Monday, November 20, 2017

I Was An Aide to Barney Frank and Helped Him Create a Regulatory Monster



By Dennis Shaul

Richard Cordray’s resignation as director of the Consumer Financial Protection Bureau provides a great opportunity for President Trump to appoint a new director who can undo an unfortunate legacy of bureaucratic overreach and political bias. More important going forward is what we have learned from our experience with the CFPB to prevent future similar missteps.
The first lesson is that Congress should never again create an “independent” agency with a sole director, particularly one not subject to the congressional appropriations process. Under the law, the CFPB—unlike the Securities and Exchange Commission, the Federal Communications Commission, the Federal Trade Commission and other independent agencies—is funded by the Federal Reserve, a move specifically designed to avoid congressional oversight.
I had the
privilege of working as an aide to then-Rep. Barney Frank, chairman of the House Financial Services Committee when the Dodd-Frank Act of 2010, which created the CFPB, was written. I realized that no bill is ever perfect and the CFPB would have its imperfections. The authors wanted the bureau to be a fair arbiter of protecting consumers, instead of what it has become—a politically biased regulatory dictator and a political steppingstone for its sole director, who is now expected to run for governor of Ohio.
An independent federal agency should be nonpartisan. A bipartisan commission on the model of the SEC and FCC would allow for better and more evenhanded decision-making. To show how partisan the CFPB became under Mr. Cordray’s leadership, not one of the agency’s employees made a contribution to Donald Trump’s campaign, while a multitude contributed to Hillary Clinton.
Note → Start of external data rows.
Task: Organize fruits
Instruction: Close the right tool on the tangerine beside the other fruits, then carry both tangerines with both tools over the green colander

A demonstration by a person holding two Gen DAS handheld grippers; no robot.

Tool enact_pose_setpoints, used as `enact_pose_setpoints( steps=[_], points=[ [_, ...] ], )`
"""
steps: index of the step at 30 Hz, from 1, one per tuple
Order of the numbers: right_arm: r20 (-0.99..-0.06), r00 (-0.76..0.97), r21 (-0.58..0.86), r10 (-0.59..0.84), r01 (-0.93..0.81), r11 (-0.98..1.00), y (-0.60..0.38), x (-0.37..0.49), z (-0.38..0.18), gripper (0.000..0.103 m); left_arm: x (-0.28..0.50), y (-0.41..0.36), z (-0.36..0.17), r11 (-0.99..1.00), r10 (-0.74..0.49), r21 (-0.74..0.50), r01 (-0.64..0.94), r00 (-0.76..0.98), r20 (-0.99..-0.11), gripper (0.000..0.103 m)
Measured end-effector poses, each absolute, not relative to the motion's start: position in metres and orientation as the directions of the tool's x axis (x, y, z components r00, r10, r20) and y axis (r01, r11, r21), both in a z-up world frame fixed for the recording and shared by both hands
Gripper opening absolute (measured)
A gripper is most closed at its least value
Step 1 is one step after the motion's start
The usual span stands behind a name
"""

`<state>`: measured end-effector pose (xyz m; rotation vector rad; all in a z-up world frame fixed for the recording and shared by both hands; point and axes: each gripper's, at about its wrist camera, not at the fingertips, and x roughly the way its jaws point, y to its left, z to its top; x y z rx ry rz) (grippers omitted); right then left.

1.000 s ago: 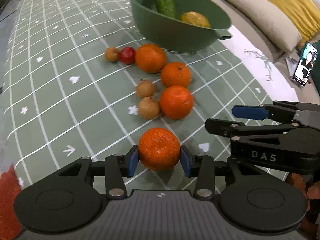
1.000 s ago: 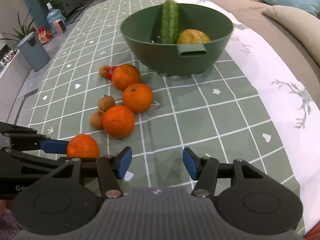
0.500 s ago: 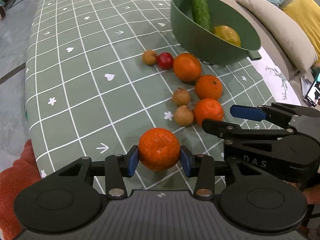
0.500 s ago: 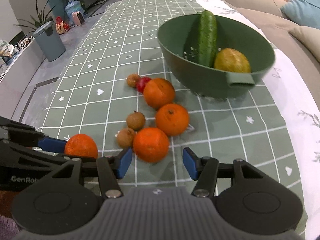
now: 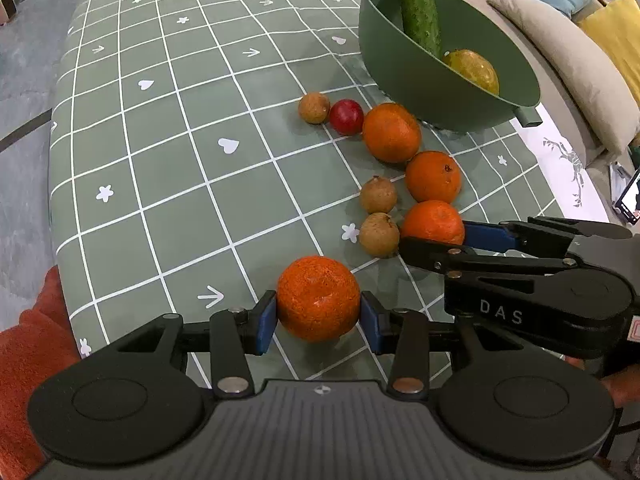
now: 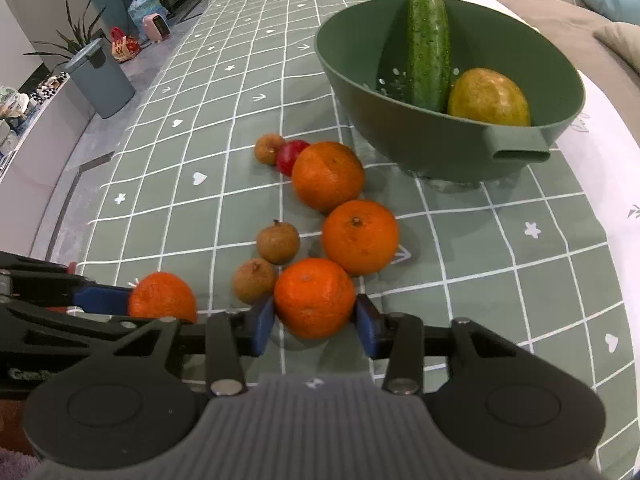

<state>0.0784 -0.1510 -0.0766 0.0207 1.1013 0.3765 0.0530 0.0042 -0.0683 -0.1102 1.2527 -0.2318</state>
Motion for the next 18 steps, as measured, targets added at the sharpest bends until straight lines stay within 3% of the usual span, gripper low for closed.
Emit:
enact_pose_setpoints(
  steps=[18],
  points=[
    [-0.851,0.422,0.165,0.311,-0.348,0.923,-0.173,0.059,-0.032,0.039,0.060,-0.001,-0.013,0.966,-0.256,-0.226,0.125,0.367,-0.894,0.049]
  ],
)
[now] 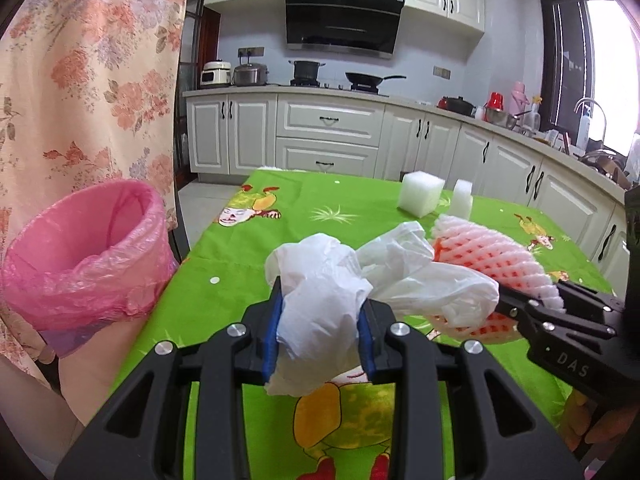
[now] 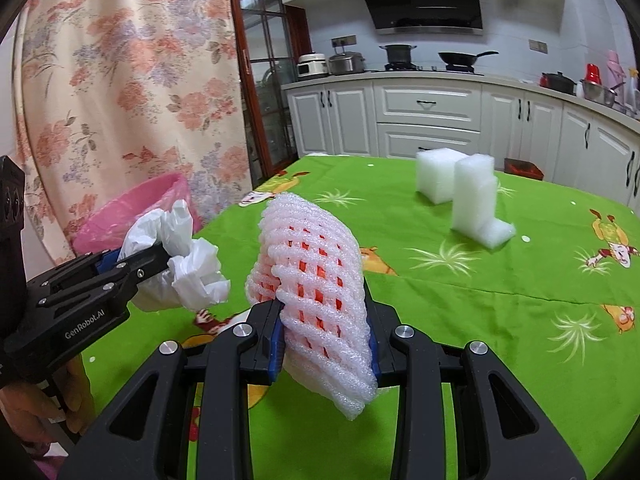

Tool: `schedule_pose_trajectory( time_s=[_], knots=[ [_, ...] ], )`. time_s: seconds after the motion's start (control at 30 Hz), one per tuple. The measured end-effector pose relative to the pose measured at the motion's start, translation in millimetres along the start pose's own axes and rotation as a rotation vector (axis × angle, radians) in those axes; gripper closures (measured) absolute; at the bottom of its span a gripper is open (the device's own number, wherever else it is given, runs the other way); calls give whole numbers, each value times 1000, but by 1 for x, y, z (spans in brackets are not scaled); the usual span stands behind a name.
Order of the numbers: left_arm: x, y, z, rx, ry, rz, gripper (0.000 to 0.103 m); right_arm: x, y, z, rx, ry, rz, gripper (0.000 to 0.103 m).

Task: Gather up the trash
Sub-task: 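Carry the foam net and plastic bag over the pink wastebasket with both tools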

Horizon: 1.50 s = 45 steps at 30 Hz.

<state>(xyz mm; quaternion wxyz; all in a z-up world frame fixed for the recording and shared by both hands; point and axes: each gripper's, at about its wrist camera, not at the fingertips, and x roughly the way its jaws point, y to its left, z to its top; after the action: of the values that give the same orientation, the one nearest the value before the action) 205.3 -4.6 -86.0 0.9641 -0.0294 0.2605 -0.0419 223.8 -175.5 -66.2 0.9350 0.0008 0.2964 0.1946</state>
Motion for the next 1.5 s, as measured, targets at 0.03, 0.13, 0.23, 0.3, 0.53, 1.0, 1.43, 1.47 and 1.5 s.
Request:
schedule_pose_trajectory(
  time_s=[0.03, 0.13, 0.23, 0.3, 0.53, 1.0, 1.43, 1.47, 1.5],
  knots=[
    [-4, 1, 1, 2, -10, 3, 72, -1, 2, 0, -2, -3, 7, 72],
    [-12, 2, 2, 7, -33, 9, 72, -7, 10, 4, -4, -32, 33, 72],
    [-18, 7, 5, 5, -55, 19, 72, -11, 18, 10, -11, -50, 58, 72],
    [-21, 12, 8, -6, -69, 23, 72, -12, 24, 15, -19, -59, 71, 71],
    [-32, 33, 17, -46, -107, 44, 71, -6, 41, 31, -46, -66, 109, 71],
    [-63, 113, 40, -115, -208, 174, 69, 37, 116, 76, -162, -72, 278, 71],
    [-45, 220, 57, -161, -171, 280, 67, 113, 190, 114, -220, -31, 404, 67],
    [-43, 226, 57, -168, -172, 291, 67, 119, 197, 116, -229, -27, 412, 66],
    [-42, 231, 58, -174, -172, 295, 67, 125, 201, 117, -236, -22, 420, 66]
  ],
)
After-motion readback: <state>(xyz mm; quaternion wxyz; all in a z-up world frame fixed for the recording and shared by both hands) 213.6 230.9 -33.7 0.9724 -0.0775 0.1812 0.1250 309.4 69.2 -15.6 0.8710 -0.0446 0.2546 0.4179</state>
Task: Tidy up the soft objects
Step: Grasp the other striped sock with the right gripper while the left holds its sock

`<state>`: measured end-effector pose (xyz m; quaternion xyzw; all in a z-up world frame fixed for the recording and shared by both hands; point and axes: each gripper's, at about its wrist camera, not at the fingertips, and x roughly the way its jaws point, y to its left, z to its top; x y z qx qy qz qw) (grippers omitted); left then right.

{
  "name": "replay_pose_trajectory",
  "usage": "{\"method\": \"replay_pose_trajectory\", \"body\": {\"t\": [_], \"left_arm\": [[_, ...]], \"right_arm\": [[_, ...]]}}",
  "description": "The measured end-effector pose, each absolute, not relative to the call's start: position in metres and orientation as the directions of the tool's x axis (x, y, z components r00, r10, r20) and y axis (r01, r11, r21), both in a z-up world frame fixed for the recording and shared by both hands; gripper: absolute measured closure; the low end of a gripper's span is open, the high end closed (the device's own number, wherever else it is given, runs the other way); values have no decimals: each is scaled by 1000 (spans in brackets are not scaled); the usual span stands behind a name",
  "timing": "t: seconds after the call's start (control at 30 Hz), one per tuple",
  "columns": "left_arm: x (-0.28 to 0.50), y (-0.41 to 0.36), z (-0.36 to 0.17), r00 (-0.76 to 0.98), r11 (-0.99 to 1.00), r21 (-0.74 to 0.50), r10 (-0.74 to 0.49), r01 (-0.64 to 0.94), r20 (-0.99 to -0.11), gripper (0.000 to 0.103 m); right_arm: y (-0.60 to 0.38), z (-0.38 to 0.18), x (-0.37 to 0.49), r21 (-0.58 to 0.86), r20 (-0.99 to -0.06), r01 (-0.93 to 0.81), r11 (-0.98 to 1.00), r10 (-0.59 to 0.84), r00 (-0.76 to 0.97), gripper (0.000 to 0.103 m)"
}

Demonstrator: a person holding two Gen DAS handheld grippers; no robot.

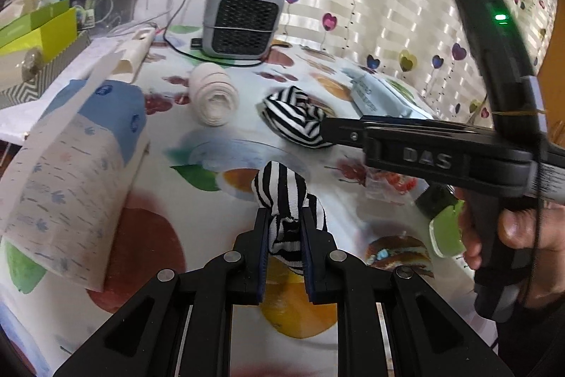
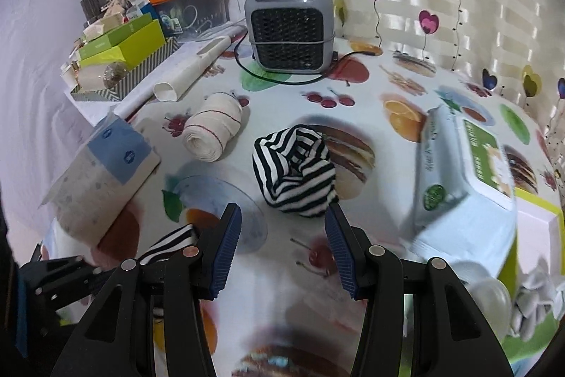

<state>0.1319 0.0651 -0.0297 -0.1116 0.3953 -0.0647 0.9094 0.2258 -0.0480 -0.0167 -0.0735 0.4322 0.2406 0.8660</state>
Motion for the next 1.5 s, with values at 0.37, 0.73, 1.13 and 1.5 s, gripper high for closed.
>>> {"method": "replay_pose_trajectory", "body": {"t": [0.37,0.73,1.13,1.5], "left_arm": [[138,73,-36,678,969,-248,-189,9,-710,88],[140,75,-41,669,969,-245,-173,-15,-723,88],[128,70,-25,688,974,-225,-153,-16,-709,88],[112,63,-1,718,977,-211,-138,-13,-682,88]], "right_arm": [[-36,-42,261,99,-817,-435,895,323,478,52],[-27,-51,265,83,-826,-436,896,306,473,67],[-40,-16,229,84,-763,-470,879,360,537,83],[-55,10,193,83,-734,-518,851,404,547,83]]}}
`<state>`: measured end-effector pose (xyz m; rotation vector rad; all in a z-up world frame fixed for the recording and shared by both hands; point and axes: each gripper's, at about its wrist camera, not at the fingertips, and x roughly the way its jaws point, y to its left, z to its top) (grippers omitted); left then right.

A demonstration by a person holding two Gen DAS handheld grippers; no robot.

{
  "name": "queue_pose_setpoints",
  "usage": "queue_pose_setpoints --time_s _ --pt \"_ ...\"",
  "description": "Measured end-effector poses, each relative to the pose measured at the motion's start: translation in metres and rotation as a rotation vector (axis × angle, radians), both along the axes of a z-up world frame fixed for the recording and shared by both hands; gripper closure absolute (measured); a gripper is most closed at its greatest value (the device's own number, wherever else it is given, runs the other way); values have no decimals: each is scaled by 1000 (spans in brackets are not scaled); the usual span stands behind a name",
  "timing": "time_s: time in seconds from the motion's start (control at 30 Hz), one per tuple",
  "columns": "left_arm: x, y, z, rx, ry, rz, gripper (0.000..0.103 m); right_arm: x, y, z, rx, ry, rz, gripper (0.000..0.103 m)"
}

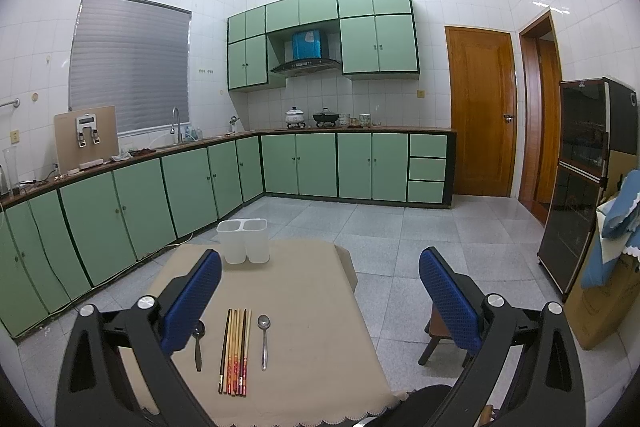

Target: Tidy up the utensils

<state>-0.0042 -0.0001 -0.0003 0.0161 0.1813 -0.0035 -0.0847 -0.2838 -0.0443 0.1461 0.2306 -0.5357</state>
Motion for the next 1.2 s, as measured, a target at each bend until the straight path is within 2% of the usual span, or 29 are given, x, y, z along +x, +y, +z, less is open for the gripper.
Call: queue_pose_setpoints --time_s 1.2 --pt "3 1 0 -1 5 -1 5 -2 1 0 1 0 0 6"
The new director will have a partisan staff.
A commission can oversee a professional staff and also provide for better decision-making, preventing some of the missteps and overreach we’ve seen with the CFPB. For example:
• The bureau took full credit for punishing Wells Fargo for opening false customer accounts. But the Los Angeles Times, not the CFPB, uncovered the malfeasance. More important, the CFPB fined Wells Fargo only $100 million, based on an incomplete investigation that found 2.1 million customers were affected. The actual number turned out to be 3.5 million. Meanwhile, large banks, including Wells Fargo, were fined tens of billions of dollars for toxic mortgages in the financial crisis. A threshold question is whether one person, in this case the director, should have the power to levy such fines.
• Even though the Dodd-Frank Act expressly prohibits the CFPB from regulating automotive finance, the agency jumped into the field, alleging discrimination in auto lending. Because federal law prohibits auto lenders from gathering information on race, the agency had to guess at its claim of discrimination based solely on names and ZIP Codes, which the agency itself admitted as flawed and which one observer described as the equivalent of a student guessing on every answer on his SATs. The agency then went ahead with guidance that raised the costs of an average auto loan by an estimated $600.
• Immediately after it opened its doors, the bureau began to create a true bureaucracy and quickly attracted staff, often by paying higher salaries than those at other regulatory agencies. Many of its examination procedures are duplicative of other financial regulators, and no thought was given to how that could have been avoided.
• The CFPB, like other agencies, collects fines and fees. Astonishingly, Congress does not require them to be transferred to the federal Treasury. Mr. Cordray has boasted of collecting billions of dollars on behalf of consumers, but portions of that money ultimately go to favored consumer groups—a continuing problem of ideological preference.
Read the rest here.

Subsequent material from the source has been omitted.